=== TO DO ===
Return only the stretch of the material below that begins with the line containing "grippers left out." and ends with the line containing "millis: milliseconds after", exactly; both of those lines belong to it.

=== SOURCE MATERIAL ===
_ _ _ _

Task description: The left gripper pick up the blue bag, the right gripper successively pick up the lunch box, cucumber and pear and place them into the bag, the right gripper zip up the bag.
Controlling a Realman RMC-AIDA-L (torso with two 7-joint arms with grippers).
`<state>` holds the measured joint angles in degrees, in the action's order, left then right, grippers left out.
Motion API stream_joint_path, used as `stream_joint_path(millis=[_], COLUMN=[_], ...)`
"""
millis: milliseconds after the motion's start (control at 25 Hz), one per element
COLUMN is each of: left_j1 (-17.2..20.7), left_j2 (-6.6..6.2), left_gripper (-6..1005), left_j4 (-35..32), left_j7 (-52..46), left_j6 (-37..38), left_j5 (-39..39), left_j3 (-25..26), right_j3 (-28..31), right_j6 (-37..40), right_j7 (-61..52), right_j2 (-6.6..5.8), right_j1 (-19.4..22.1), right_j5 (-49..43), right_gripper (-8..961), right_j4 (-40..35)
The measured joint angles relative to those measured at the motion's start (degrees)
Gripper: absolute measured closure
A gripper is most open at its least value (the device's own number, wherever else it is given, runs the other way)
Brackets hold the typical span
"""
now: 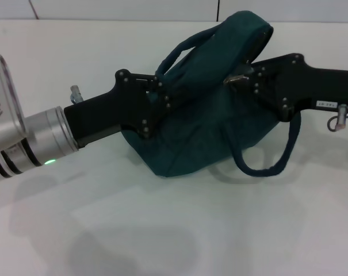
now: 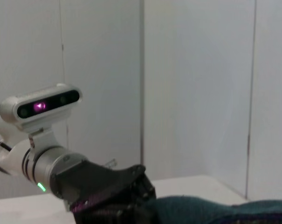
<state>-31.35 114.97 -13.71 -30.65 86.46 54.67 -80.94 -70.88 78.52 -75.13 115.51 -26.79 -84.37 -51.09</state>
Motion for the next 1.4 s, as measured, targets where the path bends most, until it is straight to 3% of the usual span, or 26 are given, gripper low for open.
stream_joint_path(millis=[440, 960, 1400], left_j1=[-0.3, -0.4, -0.6], left_j2=[-0.56, -2.98, -3.40], left_gripper=[945, 945, 973], left_j4=[-1.8, -2.9, -3.0], left_j7=[-0.2, -0.3, -0.3], left_j6=[-0.8, -1.3, -0.9], left_j5=[3.8, 6.4, 7.9], left_j3=[0.0, -0.1, 0.2], right_j3=[0.2, 1.7, 1.0], right_j6=[0.0, -4.1, -4.1], right_j7=[5.5, 8.9, 16.3], right_j2=[-0.03, -0.01, 0.15], right_j1=[0.9, 2.5, 2.5], right_j5=[7.3, 10.6, 18.0], right_gripper=[936, 936, 937], right_j4=[0.2, 0.9, 5.3])
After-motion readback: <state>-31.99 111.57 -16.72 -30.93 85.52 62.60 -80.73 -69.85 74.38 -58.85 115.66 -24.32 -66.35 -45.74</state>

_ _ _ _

=== TASK SOLUTION ===
`<state>` holds the measured joint angles in degrees, in the action's order, left then right, grippers left out.
Motion API stream_joint_path, used as `stream_joint_path(millis=[_], COLUMN=[_], ...)`
"""
millis: milliseconds after the motion's start (control at 25 Hz), one per element

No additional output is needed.